*TASK ITEM:* Each line of the listing below should be restated word for word.

──────── STORED DATA ────────

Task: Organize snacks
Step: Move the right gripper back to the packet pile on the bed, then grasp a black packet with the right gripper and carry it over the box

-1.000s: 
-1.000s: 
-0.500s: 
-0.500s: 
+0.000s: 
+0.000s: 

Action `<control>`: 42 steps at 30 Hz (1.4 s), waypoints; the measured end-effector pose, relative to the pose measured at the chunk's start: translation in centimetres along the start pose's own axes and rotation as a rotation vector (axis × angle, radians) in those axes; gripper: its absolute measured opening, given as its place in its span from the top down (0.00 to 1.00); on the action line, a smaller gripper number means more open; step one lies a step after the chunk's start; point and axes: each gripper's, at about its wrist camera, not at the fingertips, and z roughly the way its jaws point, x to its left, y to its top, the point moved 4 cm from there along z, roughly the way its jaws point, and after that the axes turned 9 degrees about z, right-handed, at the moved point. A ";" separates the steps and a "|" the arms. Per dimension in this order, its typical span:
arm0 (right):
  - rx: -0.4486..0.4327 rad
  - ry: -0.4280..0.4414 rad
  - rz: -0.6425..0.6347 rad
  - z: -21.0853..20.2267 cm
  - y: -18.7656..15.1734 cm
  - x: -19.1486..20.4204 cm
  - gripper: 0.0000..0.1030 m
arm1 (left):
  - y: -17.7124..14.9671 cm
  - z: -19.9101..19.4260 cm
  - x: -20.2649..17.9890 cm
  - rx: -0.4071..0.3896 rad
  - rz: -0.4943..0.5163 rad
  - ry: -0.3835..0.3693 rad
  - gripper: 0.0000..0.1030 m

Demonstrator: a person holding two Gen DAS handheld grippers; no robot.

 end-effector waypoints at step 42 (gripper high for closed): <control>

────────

*ANSWER FOR THIS EXERCISE:*
Task: Organize snacks
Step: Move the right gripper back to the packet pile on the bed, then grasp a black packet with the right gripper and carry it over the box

-1.000s: 
-1.000s: 
-0.500s: 
-0.500s: 
+0.000s: 
+0.000s: 

Action `<control>`: 42 steps at 30 Hz (1.4 s), waypoints; the measured end-effector pose, relative to the pose measured at the chunk's start: translation in centimetres along the start pose's own axes and rotation as a rotation vector (axis × angle, radians) in those axes; gripper: its absolute measured opening, given as its place in its span from the top down (0.00 to 1.00); on the action line, a smaller gripper number means more open; step one lies a step after the chunk's start; point and axes: each gripper's, at about its wrist camera, not at the fingertips, and z roughly the way its jaws point, x to its left, y to its top, the point moved 4 cm from there along z, roughly the way its jaws point, and after that the axes turned 9 degrees about z, right-handed, at the moved point. A ";" separates the steps and a "|" the arms. Per dimension in this order, its typical span:
arm0 (right):
  - rx: -0.4486..0.4327 rad
  - ry: -0.4280..0.4414 rad
  - rz: -0.6425..0.6347 rad
  - z: -21.0853..20.2267 cm
  - y: -18.7656..15.1734 cm
  - x: -19.1486..20.4204 cm
  - gripper: 0.0000..0.1030 m
arm1 (left):
  - y: -17.7124..14.9671 cm
  - z: -19.9101..19.4260 cm
  - x: -20.2649..17.9890 cm
  - rx: -0.4071..0.3896 rad
  - rz: -0.4943..0.5163 rad
  - ry: -0.3835..0.3693 rad
  - gripper: 0.0000..0.1030 m

Demonstrator: a person holding two Gen DAS handheld grippers; no robot.

 end-effector waypoints at step 42 (gripper high for closed): <control>

Work on this exercise is now complete.